- [Goal of the exercise]
Lines in the material below that include "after" need to be tallied; give the total alone.

- [Raw data]
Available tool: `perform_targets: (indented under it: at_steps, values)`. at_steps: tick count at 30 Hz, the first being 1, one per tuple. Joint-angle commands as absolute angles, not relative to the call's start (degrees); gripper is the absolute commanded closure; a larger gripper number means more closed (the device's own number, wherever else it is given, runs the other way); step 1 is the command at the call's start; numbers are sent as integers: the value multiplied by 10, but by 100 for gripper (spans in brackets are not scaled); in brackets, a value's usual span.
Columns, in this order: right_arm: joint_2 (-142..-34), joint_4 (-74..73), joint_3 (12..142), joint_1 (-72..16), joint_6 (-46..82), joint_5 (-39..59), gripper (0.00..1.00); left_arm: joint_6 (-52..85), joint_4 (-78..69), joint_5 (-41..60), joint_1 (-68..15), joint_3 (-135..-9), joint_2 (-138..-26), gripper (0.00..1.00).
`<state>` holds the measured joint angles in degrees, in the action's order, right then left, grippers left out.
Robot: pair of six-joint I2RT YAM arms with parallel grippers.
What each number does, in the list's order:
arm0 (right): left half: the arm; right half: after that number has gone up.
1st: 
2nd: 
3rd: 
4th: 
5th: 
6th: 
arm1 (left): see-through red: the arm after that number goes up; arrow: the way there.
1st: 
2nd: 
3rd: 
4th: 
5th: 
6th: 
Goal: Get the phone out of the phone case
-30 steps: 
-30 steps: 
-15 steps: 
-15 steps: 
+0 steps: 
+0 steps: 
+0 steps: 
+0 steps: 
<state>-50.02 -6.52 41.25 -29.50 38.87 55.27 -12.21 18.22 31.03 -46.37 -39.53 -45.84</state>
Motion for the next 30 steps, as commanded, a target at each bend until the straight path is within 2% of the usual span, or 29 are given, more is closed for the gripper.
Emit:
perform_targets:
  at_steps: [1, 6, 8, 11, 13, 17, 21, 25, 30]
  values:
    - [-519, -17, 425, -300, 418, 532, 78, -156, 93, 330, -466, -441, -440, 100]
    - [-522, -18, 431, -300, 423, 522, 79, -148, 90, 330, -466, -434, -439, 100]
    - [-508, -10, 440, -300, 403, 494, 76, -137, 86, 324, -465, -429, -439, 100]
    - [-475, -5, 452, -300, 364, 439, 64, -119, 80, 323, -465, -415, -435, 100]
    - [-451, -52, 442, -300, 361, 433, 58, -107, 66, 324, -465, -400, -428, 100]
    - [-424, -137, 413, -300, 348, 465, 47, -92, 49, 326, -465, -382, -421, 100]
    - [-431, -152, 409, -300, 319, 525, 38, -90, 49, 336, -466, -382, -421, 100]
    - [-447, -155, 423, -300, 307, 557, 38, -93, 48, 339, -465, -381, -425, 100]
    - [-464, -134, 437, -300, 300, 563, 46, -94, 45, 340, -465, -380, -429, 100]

- [Solved problem]
2